**EXERCISE REQUIREMENTS:** When you reach the line with "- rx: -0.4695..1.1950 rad" in the data below, begin printing lines exactly, and stop once the line with "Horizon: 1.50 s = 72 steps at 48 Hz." has been printed.
===============
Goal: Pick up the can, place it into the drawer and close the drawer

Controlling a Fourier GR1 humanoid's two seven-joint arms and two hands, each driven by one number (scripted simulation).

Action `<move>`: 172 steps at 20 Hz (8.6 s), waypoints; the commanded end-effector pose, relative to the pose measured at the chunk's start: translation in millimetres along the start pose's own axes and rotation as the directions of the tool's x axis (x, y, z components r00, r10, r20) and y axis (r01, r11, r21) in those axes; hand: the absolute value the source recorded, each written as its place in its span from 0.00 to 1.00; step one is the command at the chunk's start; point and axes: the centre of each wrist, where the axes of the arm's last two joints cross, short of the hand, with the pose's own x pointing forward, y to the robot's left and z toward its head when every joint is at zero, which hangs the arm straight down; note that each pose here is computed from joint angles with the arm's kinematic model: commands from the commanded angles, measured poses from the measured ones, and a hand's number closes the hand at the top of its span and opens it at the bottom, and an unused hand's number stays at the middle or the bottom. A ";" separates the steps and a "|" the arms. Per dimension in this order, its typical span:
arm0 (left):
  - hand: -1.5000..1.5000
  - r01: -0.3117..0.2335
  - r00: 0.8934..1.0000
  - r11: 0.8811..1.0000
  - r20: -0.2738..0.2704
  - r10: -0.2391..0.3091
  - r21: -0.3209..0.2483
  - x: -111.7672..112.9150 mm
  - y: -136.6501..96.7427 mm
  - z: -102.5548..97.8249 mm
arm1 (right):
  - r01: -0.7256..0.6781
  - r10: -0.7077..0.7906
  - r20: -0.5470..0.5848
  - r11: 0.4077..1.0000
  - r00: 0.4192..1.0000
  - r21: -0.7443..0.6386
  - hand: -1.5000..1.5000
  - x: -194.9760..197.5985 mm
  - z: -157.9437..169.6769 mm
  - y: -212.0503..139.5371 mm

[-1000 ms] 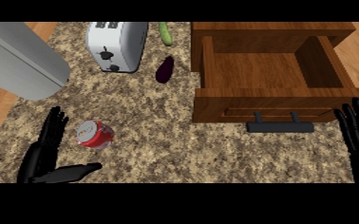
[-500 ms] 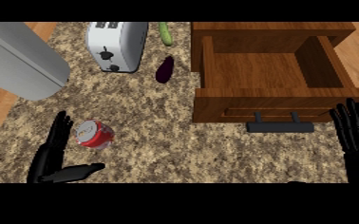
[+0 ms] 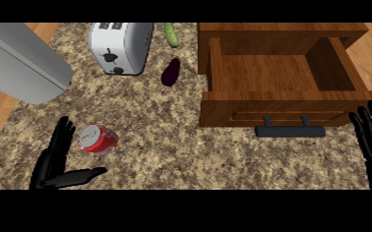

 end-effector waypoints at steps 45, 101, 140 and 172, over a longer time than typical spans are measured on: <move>1.00 -0.167 0.981 0.984 0.091 0.172 -0.056 42.1 -74.8 -81.8 | 0.015 -0.015 0.005 1.000 1.000 -0.003 0.00 14.8 9.8 -16.4; 1.00 0.092 0.956 0.957 0.292 -0.008 -0.274 384.8 -351.1 -136.0 | 0.031 -0.030 0.024 0.999 0.999 -0.019 0.00 9.1 0.4 -16.6; 0.00 0.244 0.930 0.969 0.294 -0.220 -0.047 302.6 -351.6 -159.5 | 0.012 -0.017 0.079 0.997 0.997 0.072 0.00 27.3 -28.4 8.2; 0.00 0.052 0.949 0.999 0.311 -0.046 -0.012 319.3 -360.8 -149.5 | -0.731 0.674 0.354 0.682 0.648 0.039 0.00 49.2 -55.1 31.5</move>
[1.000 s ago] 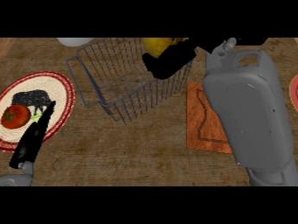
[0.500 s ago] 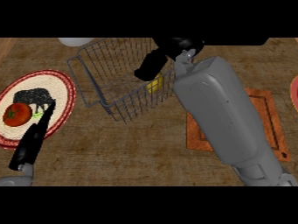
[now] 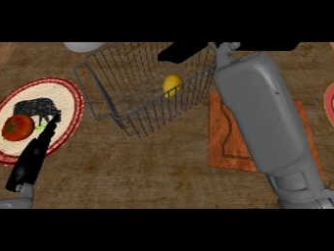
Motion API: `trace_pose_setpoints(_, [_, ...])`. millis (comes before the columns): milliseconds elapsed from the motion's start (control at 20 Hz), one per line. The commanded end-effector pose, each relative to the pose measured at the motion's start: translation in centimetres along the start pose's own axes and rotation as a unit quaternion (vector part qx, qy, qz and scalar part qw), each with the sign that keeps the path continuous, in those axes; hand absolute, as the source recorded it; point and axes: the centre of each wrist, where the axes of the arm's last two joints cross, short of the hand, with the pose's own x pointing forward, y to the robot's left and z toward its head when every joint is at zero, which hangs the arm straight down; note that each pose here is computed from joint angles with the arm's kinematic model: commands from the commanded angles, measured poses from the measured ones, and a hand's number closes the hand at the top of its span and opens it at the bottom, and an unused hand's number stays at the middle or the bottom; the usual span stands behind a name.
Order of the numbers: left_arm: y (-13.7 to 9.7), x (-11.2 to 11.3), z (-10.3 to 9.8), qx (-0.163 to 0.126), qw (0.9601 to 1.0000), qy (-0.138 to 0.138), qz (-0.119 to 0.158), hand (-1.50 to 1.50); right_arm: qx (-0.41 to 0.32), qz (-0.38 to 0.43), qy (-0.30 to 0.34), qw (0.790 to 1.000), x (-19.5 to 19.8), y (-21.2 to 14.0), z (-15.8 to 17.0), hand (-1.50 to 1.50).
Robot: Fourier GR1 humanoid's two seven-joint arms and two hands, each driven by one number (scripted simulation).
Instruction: Pick the lemon from the cutting board and place it in the basket
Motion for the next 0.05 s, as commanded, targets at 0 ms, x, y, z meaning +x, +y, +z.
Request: trace_pose_setpoints(0, [-0.91,-1.38,0.18,-0.007,0.9999,0.012,0.002,0.00,-0.038,-0.038,0.059,0.997,-1.91,-2.53,-1.05,-1.50])
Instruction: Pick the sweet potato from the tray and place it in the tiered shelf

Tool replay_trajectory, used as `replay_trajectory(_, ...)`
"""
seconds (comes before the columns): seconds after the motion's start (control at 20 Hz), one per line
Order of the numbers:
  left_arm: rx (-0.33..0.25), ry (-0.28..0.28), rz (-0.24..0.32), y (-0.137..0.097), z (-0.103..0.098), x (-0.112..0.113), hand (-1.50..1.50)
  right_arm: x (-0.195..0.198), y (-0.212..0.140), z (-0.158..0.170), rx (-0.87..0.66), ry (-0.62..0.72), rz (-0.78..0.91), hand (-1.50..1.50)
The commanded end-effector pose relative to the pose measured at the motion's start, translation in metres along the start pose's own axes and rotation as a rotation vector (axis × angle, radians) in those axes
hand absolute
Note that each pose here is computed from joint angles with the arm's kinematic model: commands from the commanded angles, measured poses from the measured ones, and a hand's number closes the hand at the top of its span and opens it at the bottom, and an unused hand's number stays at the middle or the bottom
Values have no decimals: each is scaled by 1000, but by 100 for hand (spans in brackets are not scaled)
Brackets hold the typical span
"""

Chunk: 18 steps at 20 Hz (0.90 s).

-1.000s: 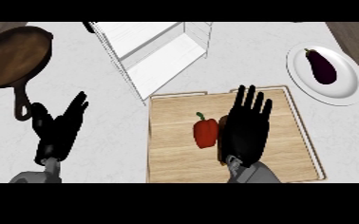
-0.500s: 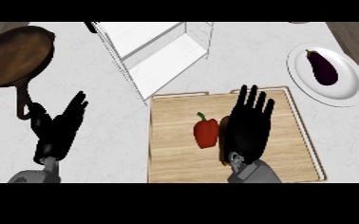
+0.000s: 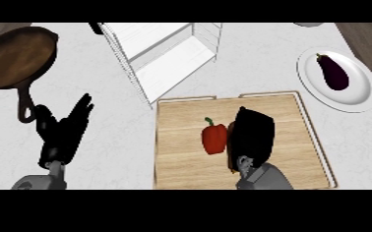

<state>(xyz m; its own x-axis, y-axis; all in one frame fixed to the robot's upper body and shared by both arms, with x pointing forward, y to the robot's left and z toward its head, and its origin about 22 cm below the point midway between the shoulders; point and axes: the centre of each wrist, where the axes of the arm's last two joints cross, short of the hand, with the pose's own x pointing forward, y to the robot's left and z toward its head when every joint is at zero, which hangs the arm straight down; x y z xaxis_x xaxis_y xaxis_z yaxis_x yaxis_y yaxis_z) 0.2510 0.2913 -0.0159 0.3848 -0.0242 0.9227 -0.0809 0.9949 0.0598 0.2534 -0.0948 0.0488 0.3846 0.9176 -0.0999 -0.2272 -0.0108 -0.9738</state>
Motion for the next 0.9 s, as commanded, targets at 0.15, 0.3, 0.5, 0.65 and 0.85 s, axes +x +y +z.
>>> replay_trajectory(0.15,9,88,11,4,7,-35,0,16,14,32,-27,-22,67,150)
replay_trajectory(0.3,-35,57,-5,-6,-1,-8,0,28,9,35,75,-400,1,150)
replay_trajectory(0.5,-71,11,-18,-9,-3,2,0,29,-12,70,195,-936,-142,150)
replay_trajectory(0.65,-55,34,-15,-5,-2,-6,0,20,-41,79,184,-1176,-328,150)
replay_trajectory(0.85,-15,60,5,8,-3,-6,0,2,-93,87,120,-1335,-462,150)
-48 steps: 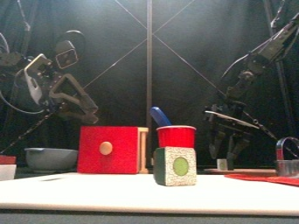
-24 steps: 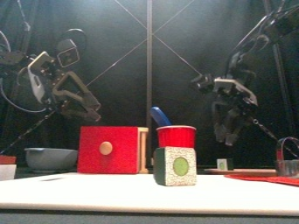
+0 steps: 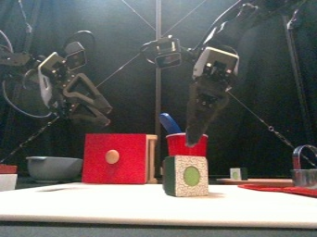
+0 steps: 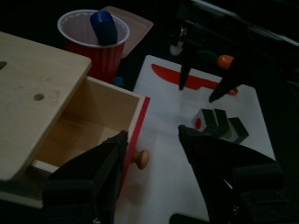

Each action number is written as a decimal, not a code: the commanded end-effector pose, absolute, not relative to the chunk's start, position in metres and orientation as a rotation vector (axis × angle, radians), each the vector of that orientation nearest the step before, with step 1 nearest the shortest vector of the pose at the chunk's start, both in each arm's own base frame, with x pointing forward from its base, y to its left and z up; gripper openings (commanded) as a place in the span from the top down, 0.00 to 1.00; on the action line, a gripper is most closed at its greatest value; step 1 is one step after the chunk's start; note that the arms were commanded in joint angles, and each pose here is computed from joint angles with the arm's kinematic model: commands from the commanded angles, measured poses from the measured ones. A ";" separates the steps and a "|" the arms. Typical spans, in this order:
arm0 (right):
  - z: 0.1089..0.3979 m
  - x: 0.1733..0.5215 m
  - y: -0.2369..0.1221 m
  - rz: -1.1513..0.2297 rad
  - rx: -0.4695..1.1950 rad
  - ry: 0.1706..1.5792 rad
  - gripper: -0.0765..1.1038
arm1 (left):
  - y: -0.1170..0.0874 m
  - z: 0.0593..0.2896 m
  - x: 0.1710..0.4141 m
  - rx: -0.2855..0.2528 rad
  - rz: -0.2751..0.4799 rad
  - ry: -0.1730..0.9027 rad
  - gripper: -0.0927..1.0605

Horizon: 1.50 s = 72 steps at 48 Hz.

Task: Place sushi on board then cut the sushi with the knife then place the pieces on the plate
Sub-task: Place the 4 sushi pieces on the plate

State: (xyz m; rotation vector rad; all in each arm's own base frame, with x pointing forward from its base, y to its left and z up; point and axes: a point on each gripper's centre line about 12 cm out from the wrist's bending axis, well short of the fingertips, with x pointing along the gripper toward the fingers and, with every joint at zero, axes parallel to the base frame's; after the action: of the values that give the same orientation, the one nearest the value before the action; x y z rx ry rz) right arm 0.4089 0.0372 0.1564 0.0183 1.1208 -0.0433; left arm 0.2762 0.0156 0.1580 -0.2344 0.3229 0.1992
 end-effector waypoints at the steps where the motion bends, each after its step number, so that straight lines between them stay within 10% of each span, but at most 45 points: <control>1: 0.174 0.418 0.042 0.003 0.037 1.074 0.19 | 0.017 0.162 0.279 -0.243 0.207 0.304 0.17; 56: 0.141 0.427 0.030 -0.002 -0.018 1.149 0.21 | 0.018 0.160 0.277 -0.268 0.227 0.315 0.17; 72: 0.136 0.426 0.023 -0.017 -0.004 1.172 0.45 | 0.018 0.158 0.276 -0.280 0.237 0.321 0.17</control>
State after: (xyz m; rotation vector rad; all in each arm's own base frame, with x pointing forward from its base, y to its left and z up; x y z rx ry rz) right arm 0.4238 0.0270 0.1273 -0.0098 1.1949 -0.0112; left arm 0.2727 0.0187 0.1533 -0.2790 0.3373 0.2397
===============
**YOUR SOLUTION:**
  - rx: -0.4695..1.1950 rad
  - ry: 0.1706..1.5792 rad
  - gripper: -0.0765..1.1038
arm1 (left):
  - y: -0.1170..0.0874 m
  - z: 0.0593..0.2896 m
  - x: 0.1710..0.4141 m
  - rx: -0.2855..0.2528 rad
  - rz: -0.2751..0.4799 rad
  - ry: -0.1730..0.9027 rad
  - gripper: -0.0927..1.0605

Horizon: 1.50 s = 72 steps at 48 Hz.

That completes the answer to the exercise.